Molecular mechanisms in the pathogenesis of sepsis.

Innate immune system is a universal form of host defense against infections. The recognition of the innate immunity is based on a limited number of encoded receptors that have evolved to recognize microbial metabolism products. The recognition of these molecular structures allows the immune system to distinguish its own infectious components from non-communicable structures. The immune suppression is a hallmark of sepsis. The complement system is activated in the early stages of sepsis, generating large amounts of anaphylatoxin C5a. Complement and TLRs (toll-like receptors) family are two major upstream sensors and effectors systems of innate immunity. It was found that TLR4 and complement system are involved in the initiation of the inflammatory response in sepsis. Clinical studies in which TLR4 was blocked have not shown beneficial effects. TLRs, that are a subfamily of PRRs (pattern recognition receptors), have emerged as the crucial receptors for the recognition of DAMPs (Damage-associated molecular pattern molecules).

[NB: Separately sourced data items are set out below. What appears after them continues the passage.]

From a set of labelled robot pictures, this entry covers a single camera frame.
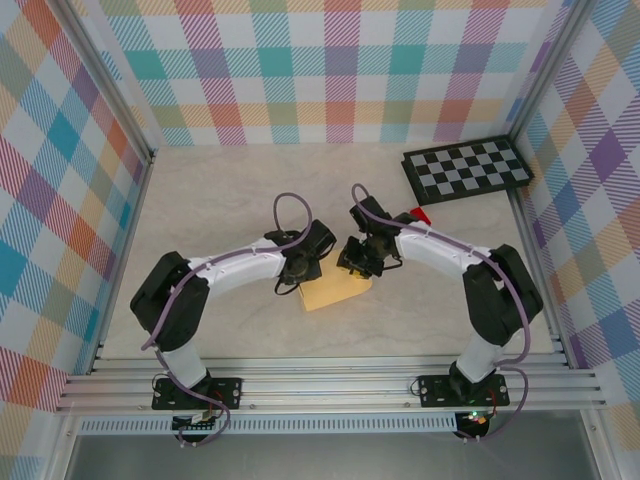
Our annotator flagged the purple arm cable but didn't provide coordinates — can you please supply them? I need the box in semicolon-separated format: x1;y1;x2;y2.
349;182;534;444
142;191;314;448

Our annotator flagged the yellow cardboard paper box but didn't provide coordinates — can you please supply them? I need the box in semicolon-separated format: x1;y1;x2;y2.
298;244;374;314

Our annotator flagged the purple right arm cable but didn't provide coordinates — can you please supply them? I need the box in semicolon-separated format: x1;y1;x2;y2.
349;182;534;444

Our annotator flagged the aluminium corner post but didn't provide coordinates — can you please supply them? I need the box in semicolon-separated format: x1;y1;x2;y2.
58;0;157;166
507;0;596;142

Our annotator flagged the black grey checkerboard panel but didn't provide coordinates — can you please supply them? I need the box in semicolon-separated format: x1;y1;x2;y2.
401;134;535;206

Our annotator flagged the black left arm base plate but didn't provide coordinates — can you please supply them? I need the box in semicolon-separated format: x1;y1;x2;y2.
151;377;244;411

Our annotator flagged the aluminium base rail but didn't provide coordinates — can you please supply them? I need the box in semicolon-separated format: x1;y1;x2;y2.
54;355;609;415

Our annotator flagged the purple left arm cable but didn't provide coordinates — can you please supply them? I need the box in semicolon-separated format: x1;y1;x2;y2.
142;191;314;448

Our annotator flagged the slotted grey cable duct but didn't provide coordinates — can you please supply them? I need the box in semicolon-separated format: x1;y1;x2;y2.
78;418;459;435

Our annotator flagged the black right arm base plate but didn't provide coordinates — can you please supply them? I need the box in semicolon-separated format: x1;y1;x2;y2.
417;374;511;407

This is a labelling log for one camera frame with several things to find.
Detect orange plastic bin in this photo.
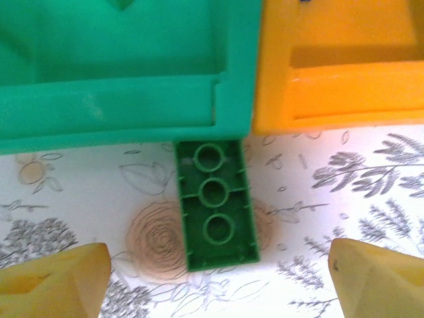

Recently, a special form of non-coding genetic material called microRNA has been highlighted in the complex cascade of sepsis. The individual role of every microRNA and the exact role of microRNA network are under investigation. Currently, studies are performed in order to find micro RNA to be used as biomarkers of sepsis. Researches are performed to determine microRNA, small fragments of non-coding RNA, in order to distinguish between patients with sepsis and healthy patients, and if the plasma levels of microRNA correlate with the severity of the disease. Recent researches report that the regulation of gene expression through microRNA plays a very important role in the following cellular processes, for example: apoptosis, the differentiation process, and the cell cycle.